简体繁体 English

Nvidia Hyper Q和Nvidia Streams有什么区别？

[英]What is the difference between Nvidia Hyper Q and Nvidia Streams?

原文 2019-05-22 05:18:46 9 1 cuda/ nvidia/ gpgpu/ cuda-streams

I always thought that Hyper-Q technology is nothing but the streams in GPU. 我一直认为Hyper-Q技术不过是GPU中的流。 Later I found I was wrong(Am I?). 后来我发现我错了（是吗？）。 So I was doing some reading about Hyper-Q and got confused more. 因此，我在阅读有关Hyper-Q的文章时感到困惑。 I was going through one article and it had these two statements: 我正在阅读一篇文章，它包含以下两个陈述：

A. Hyper-Q is a flexible solution that allows separate connections from multiple CUDA streams, from multiple Message Passing Interface (MPI) processes, or even from multiple threads within a process 答：Hyper-Q是一种灵活的解决方案，它允许来自多个CUDA流，来自多个消息传递接口（MPI）进程甚至一个进程中的多个线程的单独连接

B. Hyper-Q increases the total number of connections (work queues) between the host and the GK110 GPU by allowing 32 simultaneous, hardware-managed connections (compared to the single connection available with Fermi) B. Hyper-Q通过允许32个同时进行的硬件管理的连接（与Fermi可用的单个连接相比），增加了主机与GK110 GPU之间的连接（工作队列）总数。
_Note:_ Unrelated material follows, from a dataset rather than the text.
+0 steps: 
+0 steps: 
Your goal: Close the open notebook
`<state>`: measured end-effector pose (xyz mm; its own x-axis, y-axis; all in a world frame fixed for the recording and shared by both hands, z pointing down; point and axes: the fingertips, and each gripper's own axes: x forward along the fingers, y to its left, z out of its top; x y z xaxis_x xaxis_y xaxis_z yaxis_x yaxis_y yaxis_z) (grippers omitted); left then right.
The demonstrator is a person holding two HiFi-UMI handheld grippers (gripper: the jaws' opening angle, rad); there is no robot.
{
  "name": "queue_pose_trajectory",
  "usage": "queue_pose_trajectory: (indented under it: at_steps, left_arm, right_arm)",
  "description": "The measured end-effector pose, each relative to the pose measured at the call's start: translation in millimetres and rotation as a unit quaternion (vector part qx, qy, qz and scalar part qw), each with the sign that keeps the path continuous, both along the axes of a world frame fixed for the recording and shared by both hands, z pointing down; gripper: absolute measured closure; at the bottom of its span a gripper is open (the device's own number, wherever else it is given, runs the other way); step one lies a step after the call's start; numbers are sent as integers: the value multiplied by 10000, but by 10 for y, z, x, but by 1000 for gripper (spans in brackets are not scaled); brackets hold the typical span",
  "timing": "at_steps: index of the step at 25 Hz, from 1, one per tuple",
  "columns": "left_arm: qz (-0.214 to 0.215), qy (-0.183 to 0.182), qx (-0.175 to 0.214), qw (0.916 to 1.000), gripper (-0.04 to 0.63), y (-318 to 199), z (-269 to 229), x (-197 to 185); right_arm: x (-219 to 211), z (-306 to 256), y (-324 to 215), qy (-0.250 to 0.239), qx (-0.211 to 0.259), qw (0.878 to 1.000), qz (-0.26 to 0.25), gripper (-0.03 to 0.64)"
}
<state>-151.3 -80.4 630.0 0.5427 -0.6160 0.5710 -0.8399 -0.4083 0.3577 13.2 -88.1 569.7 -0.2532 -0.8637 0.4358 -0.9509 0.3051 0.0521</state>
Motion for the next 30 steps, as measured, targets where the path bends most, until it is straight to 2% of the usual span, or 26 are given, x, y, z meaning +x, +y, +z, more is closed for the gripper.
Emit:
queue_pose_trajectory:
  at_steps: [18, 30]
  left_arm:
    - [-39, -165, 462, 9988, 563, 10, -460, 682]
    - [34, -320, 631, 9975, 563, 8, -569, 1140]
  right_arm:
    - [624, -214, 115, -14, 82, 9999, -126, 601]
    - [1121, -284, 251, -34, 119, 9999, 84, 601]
In aforementioned points, Point B says that there can be multiple connected created to a single GPU from host. 在前面提到的观点中， 观点B指出主机可以创建多个连接到单个GPU。 Does it mean I can create multiple context on a simple GPU through different applications? 这是否意味着我可以通过不同的应用程序在一个简单的GPU上创建多个上下文？ Does it mean that I will have to execute all applications on different streams?What if all my connections are memory and compute resource consuming, who manages the resource (memory/cores) scheduling? 这是否意味着我将不得不在不同的流上执行所有应用程序？如果我的所有连接都占用内存并且计算资源消耗，谁来管理资源（内存/核心）调度，该怎么办？

1 个解决方案

Think of HyperQ as streams implemented in hardware on the device side. 将HyperQ视为在设备端的硬件中实现的流。
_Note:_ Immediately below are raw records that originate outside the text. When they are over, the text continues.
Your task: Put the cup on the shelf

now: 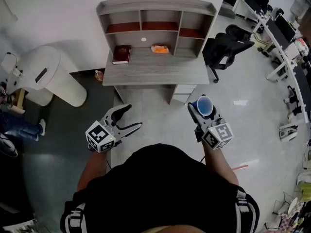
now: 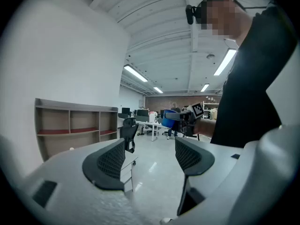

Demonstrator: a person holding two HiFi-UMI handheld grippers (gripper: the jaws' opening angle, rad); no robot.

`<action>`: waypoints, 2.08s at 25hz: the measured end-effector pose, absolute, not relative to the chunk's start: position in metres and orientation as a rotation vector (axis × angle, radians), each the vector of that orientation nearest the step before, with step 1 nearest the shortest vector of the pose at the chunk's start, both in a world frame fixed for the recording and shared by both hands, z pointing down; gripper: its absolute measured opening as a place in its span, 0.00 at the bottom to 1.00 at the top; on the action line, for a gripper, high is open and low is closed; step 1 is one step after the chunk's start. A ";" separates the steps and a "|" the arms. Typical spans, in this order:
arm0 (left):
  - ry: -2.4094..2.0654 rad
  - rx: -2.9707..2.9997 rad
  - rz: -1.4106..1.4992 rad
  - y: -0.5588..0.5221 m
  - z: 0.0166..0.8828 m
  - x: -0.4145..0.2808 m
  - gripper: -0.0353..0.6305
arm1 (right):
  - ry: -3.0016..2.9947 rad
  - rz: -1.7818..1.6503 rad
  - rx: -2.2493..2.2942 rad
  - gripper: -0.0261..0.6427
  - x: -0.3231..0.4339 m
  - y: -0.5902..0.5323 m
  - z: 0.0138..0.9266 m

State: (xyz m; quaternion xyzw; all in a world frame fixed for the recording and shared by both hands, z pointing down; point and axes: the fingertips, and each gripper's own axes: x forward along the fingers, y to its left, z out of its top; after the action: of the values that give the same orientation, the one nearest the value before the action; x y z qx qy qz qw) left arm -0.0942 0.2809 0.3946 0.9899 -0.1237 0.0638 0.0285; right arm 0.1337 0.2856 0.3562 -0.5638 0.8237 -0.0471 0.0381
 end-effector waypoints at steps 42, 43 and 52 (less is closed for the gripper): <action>-0.768 2.963 0.110 0.100 0.399 -0.049 0.20 | 2.541 -0.211 -1.678 0.49 0.221 0.134 0.386; -0.769 2.966 0.101 0.087 0.399 -0.049 0.15 | 2.535 -0.220 -1.693 0.49 0.220 0.125 0.388; -0.688 2.946 0.077 -0.009 0.404 -0.070 0.08 | 2.526 -0.255 -1.792 0.49 0.191 0.042 0.399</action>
State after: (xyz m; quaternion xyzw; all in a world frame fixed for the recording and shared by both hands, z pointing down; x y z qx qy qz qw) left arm -0.0695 -0.0094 0.4038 0.9719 -0.2269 0.0253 0.0574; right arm 0.1910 0.0421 0.3995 -0.5766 0.8127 -0.0821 0.0170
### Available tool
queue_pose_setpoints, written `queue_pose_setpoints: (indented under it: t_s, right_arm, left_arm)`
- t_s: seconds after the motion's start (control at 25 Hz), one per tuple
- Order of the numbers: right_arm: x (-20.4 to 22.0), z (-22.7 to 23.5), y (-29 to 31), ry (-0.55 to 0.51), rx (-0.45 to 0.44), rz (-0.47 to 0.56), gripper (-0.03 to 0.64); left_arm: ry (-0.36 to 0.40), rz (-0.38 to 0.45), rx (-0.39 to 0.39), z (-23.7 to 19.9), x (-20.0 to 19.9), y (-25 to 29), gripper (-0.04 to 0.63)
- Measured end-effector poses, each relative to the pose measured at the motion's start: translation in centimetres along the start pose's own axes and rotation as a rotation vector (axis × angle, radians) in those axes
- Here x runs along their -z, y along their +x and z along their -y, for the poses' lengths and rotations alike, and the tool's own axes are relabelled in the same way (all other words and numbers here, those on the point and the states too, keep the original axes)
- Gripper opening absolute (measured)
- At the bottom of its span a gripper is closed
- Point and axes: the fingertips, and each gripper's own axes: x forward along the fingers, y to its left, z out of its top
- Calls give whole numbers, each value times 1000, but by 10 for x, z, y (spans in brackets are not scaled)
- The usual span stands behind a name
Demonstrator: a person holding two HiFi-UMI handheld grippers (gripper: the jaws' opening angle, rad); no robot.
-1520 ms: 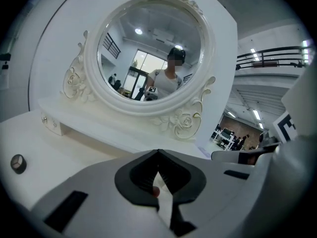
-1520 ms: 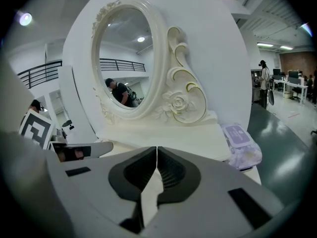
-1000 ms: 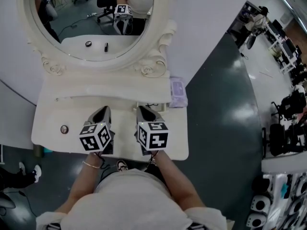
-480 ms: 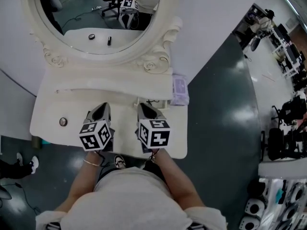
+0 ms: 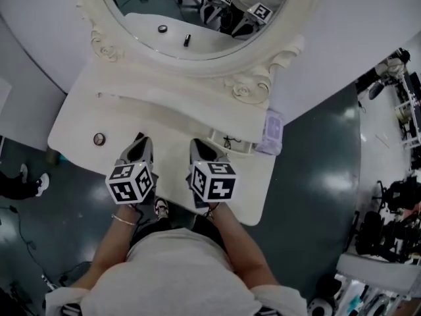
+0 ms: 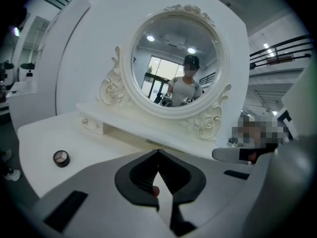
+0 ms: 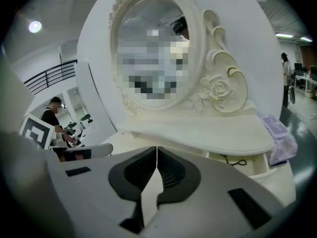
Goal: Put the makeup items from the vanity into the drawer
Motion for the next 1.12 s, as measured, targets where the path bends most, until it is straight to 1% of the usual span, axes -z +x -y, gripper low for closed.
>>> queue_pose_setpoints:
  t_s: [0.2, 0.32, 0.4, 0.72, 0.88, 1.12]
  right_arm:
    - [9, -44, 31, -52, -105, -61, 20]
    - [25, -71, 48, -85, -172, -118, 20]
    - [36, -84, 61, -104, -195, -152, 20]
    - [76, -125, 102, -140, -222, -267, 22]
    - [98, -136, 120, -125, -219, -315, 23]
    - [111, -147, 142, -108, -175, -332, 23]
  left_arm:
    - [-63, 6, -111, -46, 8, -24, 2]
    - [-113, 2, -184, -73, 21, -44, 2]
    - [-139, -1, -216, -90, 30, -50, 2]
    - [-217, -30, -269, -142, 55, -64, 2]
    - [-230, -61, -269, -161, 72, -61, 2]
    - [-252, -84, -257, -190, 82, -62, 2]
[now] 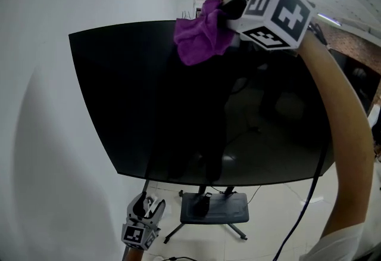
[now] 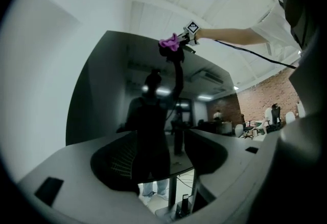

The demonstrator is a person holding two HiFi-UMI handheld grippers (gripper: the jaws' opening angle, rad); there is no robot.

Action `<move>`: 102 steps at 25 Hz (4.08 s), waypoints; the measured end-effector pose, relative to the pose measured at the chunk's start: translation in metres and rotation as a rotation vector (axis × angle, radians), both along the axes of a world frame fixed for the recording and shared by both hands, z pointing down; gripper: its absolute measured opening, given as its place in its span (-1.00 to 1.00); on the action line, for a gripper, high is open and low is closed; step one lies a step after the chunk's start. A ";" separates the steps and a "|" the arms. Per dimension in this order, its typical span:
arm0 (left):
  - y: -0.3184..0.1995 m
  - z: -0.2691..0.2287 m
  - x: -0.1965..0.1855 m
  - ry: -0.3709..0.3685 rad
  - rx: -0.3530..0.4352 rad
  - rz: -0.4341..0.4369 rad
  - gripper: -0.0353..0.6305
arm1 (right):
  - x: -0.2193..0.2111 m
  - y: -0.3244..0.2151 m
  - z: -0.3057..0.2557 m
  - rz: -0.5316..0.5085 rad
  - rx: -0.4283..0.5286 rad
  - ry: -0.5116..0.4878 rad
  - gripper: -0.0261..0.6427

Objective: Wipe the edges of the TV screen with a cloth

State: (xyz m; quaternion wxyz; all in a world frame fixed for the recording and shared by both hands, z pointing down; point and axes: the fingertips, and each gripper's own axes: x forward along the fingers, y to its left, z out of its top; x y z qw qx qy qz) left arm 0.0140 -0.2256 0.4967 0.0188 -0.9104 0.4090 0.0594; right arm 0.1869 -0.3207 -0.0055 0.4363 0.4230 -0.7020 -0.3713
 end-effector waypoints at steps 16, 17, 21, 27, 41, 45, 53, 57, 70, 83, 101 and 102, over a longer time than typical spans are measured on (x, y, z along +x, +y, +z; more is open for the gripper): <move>0.023 0.025 0.115 -0.064 0.000 0.240 -0.09 | 0.180 0.076 0.015 0.224 0.082 -0.002 -0.77; 0.023 0.023 0.121 -0.064 0.005 0.249 -0.09 | 0.187 0.079 0.001 0.243 0.118 0.002 -0.77; 0.018 0.023 0.138 -0.068 0.024 0.272 -0.09 | 0.208 0.074 -0.018 0.266 0.149 -0.047 -0.76; 0.013 0.021 0.144 -0.066 0.017 0.270 -0.09 | 0.277 0.090 -0.028 0.402 0.185 -0.086 -0.75; 0.024 0.026 0.219 -0.057 0.001 0.358 -0.09 | 0.495 0.172 -0.030 0.825 0.246 -0.224 -0.75; 0.042 0.000 0.248 -0.002 -0.024 0.380 -0.09 | 0.551 0.198 -0.032 0.964 0.269 -0.157 -0.76; 0.047 -0.005 0.277 0.022 -0.040 0.335 -0.09 | 0.643 0.245 -0.031 1.080 0.316 -0.217 -0.77; 0.054 -0.004 0.295 0.023 -0.047 0.313 -0.09 | 0.685 0.265 -0.031 1.118 0.377 -0.277 -0.77; 0.057 0.012 0.326 -0.007 -0.025 0.243 -0.09 | 0.777 0.318 -0.017 1.210 0.507 -0.640 -0.77; 0.083 0.018 0.352 -0.067 -0.021 0.321 -0.09 | 0.794 0.298 0.167 0.849 0.404 -1.063 -0.78; 0.099 0.047 0.357 -0.126 -0.176 0.368 -0.09 | 0.803 0.286 0.494 0.938 0.290 -1.325 -0.78; 0.099 0.050 0.357 -0.132 -0.182 0.366 -0.09 | 0.804 0.286 0.512 0.952 0.273 -1.333 -0.78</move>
Before the arrival of HyperQ, eg on Fermi, commands (kernel launches, memory transfers, etc.) from all streams were placed in a single work queue by the driver on the host. 在HyperQ到达之前，例如在Fermi上，主机上的驱动程序将所有流中的命令（内核启动，内存传输等）放置在单个工作队列中。 That meant that commands could not overtake each other, and you had to be careful issuing them in the right order on the host to achieve best overlap. 这意味着命令不能互相超越，并且您必须小心在主机上以正确的顺序发出命令以实现最佳重叠。

On the GK110 GPU and later devices with HyperQ, there are (at least) 32 work queues on the device. 在带有HyperQ的GK110 GPU和更高版本的设备上，该设备上（至少）有32个工作队列。 This means that commands from different queues can be reordered relative to each other until they start execution. 这意味着来自不同队列的命令可以相对于彼此重新排序，直到它们开始执行。 So both orderings in the example linked above lead to good overlap on a GK110 device. 因此，上面链接的示例中的两种排序都可以在GK110设备上实现良好的重叠。

This is particularly important for multithreaded host code, where you can't control the order without additional synchronization between threads. 这对于多线程宿主代码尤其重要，在多宿主代码中，如果没有线程之间的额外同步，就无法控制顺序。

Note that of the 32 hardware queues only 8 are used by default to save resources. 请注意，在32个硬件队列中，默认情况下仅使用8个队列来节省资源。 Set the CUDA_DEVICE_MAX_CONNECTIONS environment variable to a higher value if you need more. 如果需要更大的值，请将CUDA_DEVICE_MAX_CONNECTIONS环境变量设置为更高的值。